▸ **What to do**:
Start to finish, retype the entries exactly while omitting the pictures.

Dataset entries:
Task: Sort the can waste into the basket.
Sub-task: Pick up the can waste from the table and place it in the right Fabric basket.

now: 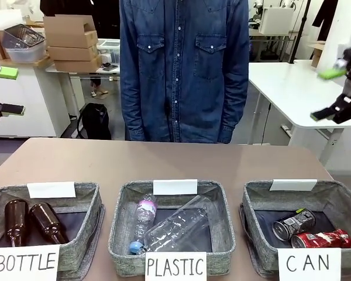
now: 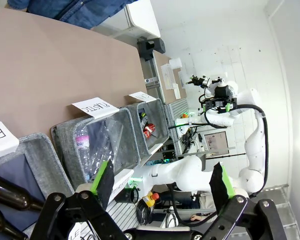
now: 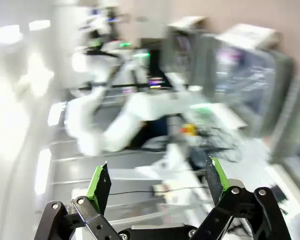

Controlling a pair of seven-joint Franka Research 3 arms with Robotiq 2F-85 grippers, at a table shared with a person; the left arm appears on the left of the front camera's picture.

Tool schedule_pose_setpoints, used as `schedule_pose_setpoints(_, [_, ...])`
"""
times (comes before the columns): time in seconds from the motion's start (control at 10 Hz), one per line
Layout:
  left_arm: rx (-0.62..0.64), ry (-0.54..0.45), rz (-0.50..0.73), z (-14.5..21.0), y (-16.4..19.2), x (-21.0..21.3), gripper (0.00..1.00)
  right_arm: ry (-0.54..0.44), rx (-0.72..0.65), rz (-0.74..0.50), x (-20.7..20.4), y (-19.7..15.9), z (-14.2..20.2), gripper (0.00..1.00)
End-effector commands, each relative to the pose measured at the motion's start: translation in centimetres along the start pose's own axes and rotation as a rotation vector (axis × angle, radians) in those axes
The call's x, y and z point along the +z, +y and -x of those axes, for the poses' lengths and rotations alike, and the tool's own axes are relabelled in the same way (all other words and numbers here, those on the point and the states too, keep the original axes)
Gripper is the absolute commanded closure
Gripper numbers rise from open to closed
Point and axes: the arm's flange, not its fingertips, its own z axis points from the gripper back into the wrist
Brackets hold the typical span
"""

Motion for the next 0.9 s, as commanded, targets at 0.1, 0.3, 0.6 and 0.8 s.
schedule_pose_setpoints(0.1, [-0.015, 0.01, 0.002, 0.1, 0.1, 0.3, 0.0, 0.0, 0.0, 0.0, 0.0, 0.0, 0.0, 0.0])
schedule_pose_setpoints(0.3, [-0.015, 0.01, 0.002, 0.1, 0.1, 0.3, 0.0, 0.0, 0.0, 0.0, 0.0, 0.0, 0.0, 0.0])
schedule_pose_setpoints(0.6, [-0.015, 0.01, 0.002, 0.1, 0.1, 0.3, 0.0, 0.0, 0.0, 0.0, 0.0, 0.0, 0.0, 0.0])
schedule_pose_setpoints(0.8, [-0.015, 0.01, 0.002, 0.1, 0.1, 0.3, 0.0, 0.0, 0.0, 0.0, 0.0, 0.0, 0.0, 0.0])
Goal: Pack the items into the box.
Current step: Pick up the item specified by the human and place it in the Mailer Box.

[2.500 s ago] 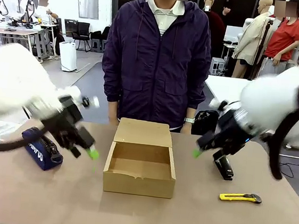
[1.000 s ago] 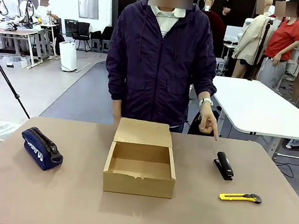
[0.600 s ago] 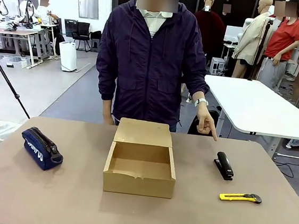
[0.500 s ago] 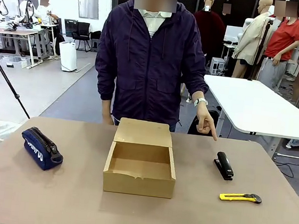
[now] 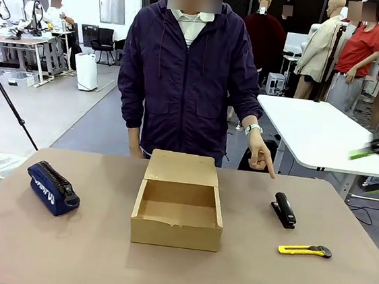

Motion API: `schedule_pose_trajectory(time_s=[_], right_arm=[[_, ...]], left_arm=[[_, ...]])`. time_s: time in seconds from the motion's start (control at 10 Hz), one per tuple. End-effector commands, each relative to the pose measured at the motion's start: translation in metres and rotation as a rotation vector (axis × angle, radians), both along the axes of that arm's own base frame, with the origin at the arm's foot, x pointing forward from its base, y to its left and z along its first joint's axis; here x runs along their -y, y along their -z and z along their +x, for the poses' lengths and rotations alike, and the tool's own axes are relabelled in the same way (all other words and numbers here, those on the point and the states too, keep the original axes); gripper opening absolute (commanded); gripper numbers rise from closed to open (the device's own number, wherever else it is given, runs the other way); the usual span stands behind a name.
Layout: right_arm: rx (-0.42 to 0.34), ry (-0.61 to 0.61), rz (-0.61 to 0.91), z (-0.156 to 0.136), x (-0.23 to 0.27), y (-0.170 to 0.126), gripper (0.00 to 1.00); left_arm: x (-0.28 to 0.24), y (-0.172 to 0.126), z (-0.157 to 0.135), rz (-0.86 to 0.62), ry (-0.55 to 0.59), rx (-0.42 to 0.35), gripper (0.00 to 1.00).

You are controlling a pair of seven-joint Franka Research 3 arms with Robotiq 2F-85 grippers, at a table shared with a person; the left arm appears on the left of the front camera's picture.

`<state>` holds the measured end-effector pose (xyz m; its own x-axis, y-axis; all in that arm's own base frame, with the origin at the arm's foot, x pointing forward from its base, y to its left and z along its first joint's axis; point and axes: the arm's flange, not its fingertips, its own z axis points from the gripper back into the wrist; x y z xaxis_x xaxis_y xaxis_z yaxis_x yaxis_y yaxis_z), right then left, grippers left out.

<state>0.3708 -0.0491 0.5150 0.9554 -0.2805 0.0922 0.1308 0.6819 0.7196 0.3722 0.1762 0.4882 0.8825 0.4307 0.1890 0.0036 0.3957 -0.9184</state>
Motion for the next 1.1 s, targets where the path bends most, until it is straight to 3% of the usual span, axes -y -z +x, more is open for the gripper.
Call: schedule_pose_trajectory(time_s=[0.0,0.2,0.3,0.4,0.6,0.7,0.8,0.9,1.0], right_arm=[[-0.034,-0.217,-0.475,0.028,-0.050,0.010,1.00],[-0.013,-0.300,-0.589,0.023,-0.090,0.024,1.00],[0.013,-0.304,-0.587,0.019,-0.091,0.022,1.00],[-0.045,-0.250,-0.451,0.024,-0.102,0.026,1.00],[-0.045,-0.250,-0.451,0.024,-0.102,0.026,1.00],[-0.040,-0.299,-0.522,0.023,-0.103,0.027,1.00],[-0.125,-0.253,-0.657,0.037,-0.115,0.032,1.00],[-0.211,-0.303,-0.737,0.057,-0.131,0.051,1.00],[-0.233,-0.306,-0.744,0.071,-0.136,0.066,1.00]], left_arm=[[-0.003,-0.001,-0.002,0.005,0.016,0.008,1.00],[-0.003,-0.001,-0.002,0.005,0.016,0.008,1.00],[-0.003,-0.001,-0.002,0.005,0.016,0.008,1.00],[-0.003,-0.001,-0.002,0.005,0.016,0.008,1.00],[-0.003,-0.001,-0.002,0.005,0.016,0.008,1.00],[-0.003,-0.001,-0.002,0.005,0.016,0.008,1.00],[-0.003,-0.001,-0.002,0.005,0.016,0.008,1.00],[-0.003,-0.001,-0.002,0.005,0.016,0.008,1.00],[-0.003,-0.001,-0.002,0.005,0.016,0.008,1.00]])
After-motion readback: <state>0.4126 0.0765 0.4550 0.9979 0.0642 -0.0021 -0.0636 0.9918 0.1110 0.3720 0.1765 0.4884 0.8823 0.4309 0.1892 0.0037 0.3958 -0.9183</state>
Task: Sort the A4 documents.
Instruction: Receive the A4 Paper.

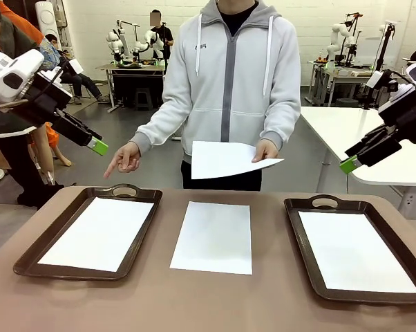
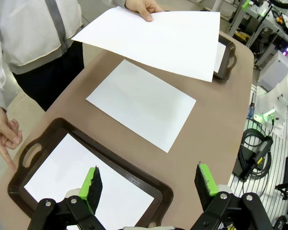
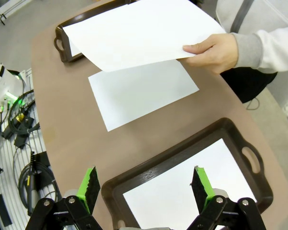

▸ **Your response**:
Task: Sort the can waste into the basket.
Sub-task: Pick up the can waste from the table and place it in the right Fabric basket.

now: 
now: 
now: 

Controlling a pair of seven-joint Franka Research 3 arms with Robotiq 2F-85 grippers, at a table shared with a person; the left arm appears on the left of the front camera's picture.

Tool schedule_pose_setpoints, used as `schedule_pose_setpoints(_, [_, ...])`
"""
times (comes before the columns): time in seconds from the motion's start (control at 10 Hz), one per line
Layout:
  left_arm: rx (-0.62..0.64), ry (-0.54..0.45), rz (-0.50..0.73), z (-14.5..21.0), y (-16.4..19.2), x (-21.0..21.3), gripper (0.00..1.00)
  right_arm: ry (-0.54..0.44), rx (-0.72..0.65), rz (-0.74..0.50), x (-20.7..20.4), y (-19.7..15.9), z (-14.2..20.2), gripper (0.00..1.00)
End-effector commands, each relative to the pose measured at the motion's start: translation in centimetres along the start pose's own axes and rotation as a rotation vector (axis × angle, radians) in those axes
The call's x, y and z point along the +z, +y and -x of those axes, for the poses' lengths and rotations alike, and the tool's own axes are relabelled in the same way (all other words and numbers here, those on the point and the states too, keep the original axes)
Gripper is the absolute commanded closure
Gripper numbers rise from open to closed
Point and axes: the arm's flange, not its fingertips, its own z axis points from the gripper back into the wrist
Brackets hold the typical span
"""

Motion for the next 0.9 s, as commanded, targets at 0.1, 0.3, 0.6 and 0.8 s.
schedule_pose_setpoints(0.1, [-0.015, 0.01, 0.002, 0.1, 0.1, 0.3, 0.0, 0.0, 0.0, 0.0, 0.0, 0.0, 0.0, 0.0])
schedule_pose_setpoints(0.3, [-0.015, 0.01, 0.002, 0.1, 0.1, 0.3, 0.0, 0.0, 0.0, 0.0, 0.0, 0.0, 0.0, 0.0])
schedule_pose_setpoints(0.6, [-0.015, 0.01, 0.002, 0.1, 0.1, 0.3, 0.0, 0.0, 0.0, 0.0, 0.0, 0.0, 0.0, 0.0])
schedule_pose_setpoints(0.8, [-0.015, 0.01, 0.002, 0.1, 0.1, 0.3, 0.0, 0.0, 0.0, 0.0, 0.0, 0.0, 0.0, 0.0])
Goal: Pack the items into the box.
Current step: Pick up the item specified by the human and place it in the Mailer Box.

[2.500 s ago] 
[1.000 s ago] 
[0.600 s ago] 
[0.500 s ago] 
[now] 

Motion API: `schedule_pose_trajectory(time_s=[_], right_arm=[[_, ...]], left_arm=[[_, ...]])`. time_s: time in seconds from the motion's start (control at 10 Hz), one per tuple. End-effector commands, each relative to the pose measured at the motion's start: translation in metres and rotation as a rotation vector (axis × angle, radians), both along the axes of that arm's own base frame, with the origin at the arm's foot, x pointing forward from its base, y to its left and z along its first joint's axis; here x runs along their -y, y along their -z and z along their +x, for the poses' lengths and rotations alike, and the tool's own axes are relabelled in the same way (all other words and numbers here, those on the point and the states too, keep the original axes); gripper opening absolute (commanded); gripper numbers rise from closed to open (the device's own number, wherever else it is given, runs the other way); the usual span stands behind a name.
Layout: right_arm: rx (-0.42 to 0.34), ry (-0.61 to 0.61), rz (-0.61 to 0.91), z (-0.156 to 0.136), x (-0.23 to 0.27), y (-0.170 to 0.126), gripper (0.00 to 1.00); left_arm: x (-0.28 to 0.24), y (-0.172 to 0.126), z (-0.157 to 0.135), rz (-0.86 to 0.62), ry (-0.55 to 0.59), rx (-0.42 to 0.35), gripper (0.00 to 1.00).

You are controlling a pair of seven-joint Franka Research 3 arms with Robotiq 2F-85 grippers, at a table shared with a person; the left arm appears on the left of the front camera's picture.

`<state>` holds the measured end-effector pose (xyz m; its own x-axis, y-axis; all in that arm's own base frame, with the origin at the arm's foot, x pointing forward from its base, y to its left and z along its first joint's axis; point and axes: the arm's flange, not its fingertips, its own z axis points from the gripper back into the wrist; x y z xaxis_x xaxis_y xaxis_z yaxis_x yaxis_y yaxis_z), right then left, grippers left out.

<state>0.3708 -0.0491 0.5150 0.9554 -0.2805 0.0922 0.1308 0.6819 0.7196 0.3722 0.1762 0.4882 0.8825 0.4307 0.1890 0.0036 0.3957 -0.9184</state>
Motion for the next 1.1 s, targets where the path bends most, until it is straight to 3% of the usual span, axes -y -z +x, more is open for the gripper.
Call: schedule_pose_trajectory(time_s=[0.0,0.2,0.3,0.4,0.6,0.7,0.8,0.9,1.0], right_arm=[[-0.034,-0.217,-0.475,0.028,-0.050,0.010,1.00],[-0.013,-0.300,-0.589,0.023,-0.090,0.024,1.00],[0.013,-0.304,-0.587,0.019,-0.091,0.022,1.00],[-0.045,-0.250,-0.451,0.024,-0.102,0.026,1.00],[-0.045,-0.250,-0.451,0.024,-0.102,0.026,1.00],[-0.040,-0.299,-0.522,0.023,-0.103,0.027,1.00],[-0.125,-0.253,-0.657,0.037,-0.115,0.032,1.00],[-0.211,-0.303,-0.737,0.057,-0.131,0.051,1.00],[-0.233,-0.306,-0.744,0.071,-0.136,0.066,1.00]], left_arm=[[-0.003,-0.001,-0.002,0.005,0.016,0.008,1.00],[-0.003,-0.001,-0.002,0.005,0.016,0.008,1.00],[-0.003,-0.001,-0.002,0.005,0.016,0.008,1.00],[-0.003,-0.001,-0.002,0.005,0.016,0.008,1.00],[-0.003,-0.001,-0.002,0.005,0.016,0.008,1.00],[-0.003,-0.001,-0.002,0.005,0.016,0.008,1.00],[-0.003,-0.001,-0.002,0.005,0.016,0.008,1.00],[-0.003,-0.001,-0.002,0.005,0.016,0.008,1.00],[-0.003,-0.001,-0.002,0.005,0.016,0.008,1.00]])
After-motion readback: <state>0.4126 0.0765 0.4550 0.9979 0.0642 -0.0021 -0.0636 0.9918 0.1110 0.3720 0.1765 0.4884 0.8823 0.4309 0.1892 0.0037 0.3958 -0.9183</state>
Task: Sort the A4 documents.
Instruction: Receive the A4 Paper.

That concludes the exercise.